We now have two top Usher Syndrome researchers working toward a cure for Usher Syndrome type 1F. We first set out to tackle our need for an animal model. We engaged Monte Westerfield, Ph.D., at the University of Oregon Institute of Neuroscience and Director of the Zebrafish International Resource Center. He presented us with a comprehensive plan to develop a zebrafish model of the Usher 1F mutation and then to use the fish to develop and test a type of gene therapy that has been showing great promise for other types of Usher Syndrome. To date, we have invested $175,000 in Dr. Westerfield’s work and are pleased and excited to announce that his work is proceeding successfully and on schedule. He has already developed a zebrafish with the fish version of the Usher 1F mutation that is exhibiting both deafness and retinal deterioration. He is now working on inserting the human version of the Usher 1F mutation into the fish.
Our second funded researcher is Edwin Stone, M.D., Ph.D., at the University of Iowa Wynn Institute for Vision Research. Dr. Stone is working on both gene replacement therapy and stem cell therapy, using retinal cells derived from patients’ own skin cells, for many types of retinitis pigmentosa, including Usher 1F, to both halt further deterioration of vision and restore vision already lost. The Usher 1F gene is a very large one, and the hurdle we faced was that our gene would not fit on a virus vector, which is the delivery system used in gene replacement therapy. Dr. Stone has been determined to find a virus vector that would hold not only our large Usher 1F gene, but also the other large Usher Syndrome genes. He recently succeeded in identifying two such virus vectors, and, gene replacement therapy is now possible not only for those with Usher 1F but also for the other 92% of those with Usher Syndrome unable to utilize the earlier virus vectors. Usher 1F Collaborative has provided Dr. Stone with $100,000 to help prove safety and efficacy of his new virus vectors.
While our immediate work is about a cure for Usher 1F, we have recently learned that the implications extend well beyond Usher 1F. Researchers have targeted the eye as one of the first areas of the body for which to develop gene therapy because it is readily accessible and because it is behind the blood brain barrier, making an immune response less likely. Once successful, though, the gene therapies can be adapted to cure other diseases also caused by a single genetic mutation, such as hemophilia, cystic fibrosis, and sickle-cell anemia.
We could not have accomplished these significant hallmarks in such a short time without your support. You helped us to take a crucial but essential risk, and we are on a clear path toward our goal with a clinical trial possible in single digit years. Thus, a cure is no longer a distant dream but, instead, an attainable reality. I write to strongly encourage you to continue to share our story and early success with your friends and family. Additionally, I ask you to consider another gift to keep momentum strong and to energize and support the work of our two gifted and dedicated researchers.

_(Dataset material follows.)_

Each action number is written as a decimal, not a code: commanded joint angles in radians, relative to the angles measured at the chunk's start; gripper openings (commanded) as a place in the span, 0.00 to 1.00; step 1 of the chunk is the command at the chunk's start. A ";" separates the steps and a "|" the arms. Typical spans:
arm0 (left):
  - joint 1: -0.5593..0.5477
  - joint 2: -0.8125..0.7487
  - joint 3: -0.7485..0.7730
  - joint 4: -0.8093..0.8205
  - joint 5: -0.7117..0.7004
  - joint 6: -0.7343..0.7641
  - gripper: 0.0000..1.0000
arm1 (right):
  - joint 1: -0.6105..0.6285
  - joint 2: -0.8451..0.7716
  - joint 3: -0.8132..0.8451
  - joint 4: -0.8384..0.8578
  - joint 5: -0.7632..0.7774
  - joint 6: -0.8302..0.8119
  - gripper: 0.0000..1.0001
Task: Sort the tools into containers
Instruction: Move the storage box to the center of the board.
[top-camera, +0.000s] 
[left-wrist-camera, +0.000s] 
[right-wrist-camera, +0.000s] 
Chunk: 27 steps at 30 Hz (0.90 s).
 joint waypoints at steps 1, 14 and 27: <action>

A very sincere thank you for your critical support and your faith in the dream to ensure that no child need fear a future of blindness but can, instead, realize his or her dreams. Thank you for helping us break new molds, contribute to science, and demonstrate for our children the impact we can have on their future. Thank you from my daughter Rachel, a gifted photographer who wants to continue to travel and photograph our beautiful world with her ever present camera, from my daughter Jessica, who needs her vision in order to pursue an advanced degree in chemistry and already needs an aide to read fine print, from 16-year-old Brendan, who wants to be a research scientist and learn to drive, and from 4-year-old Zachary, whose big blue eyes and wide grin are still unaware of what he stands to lose from Usher 1F.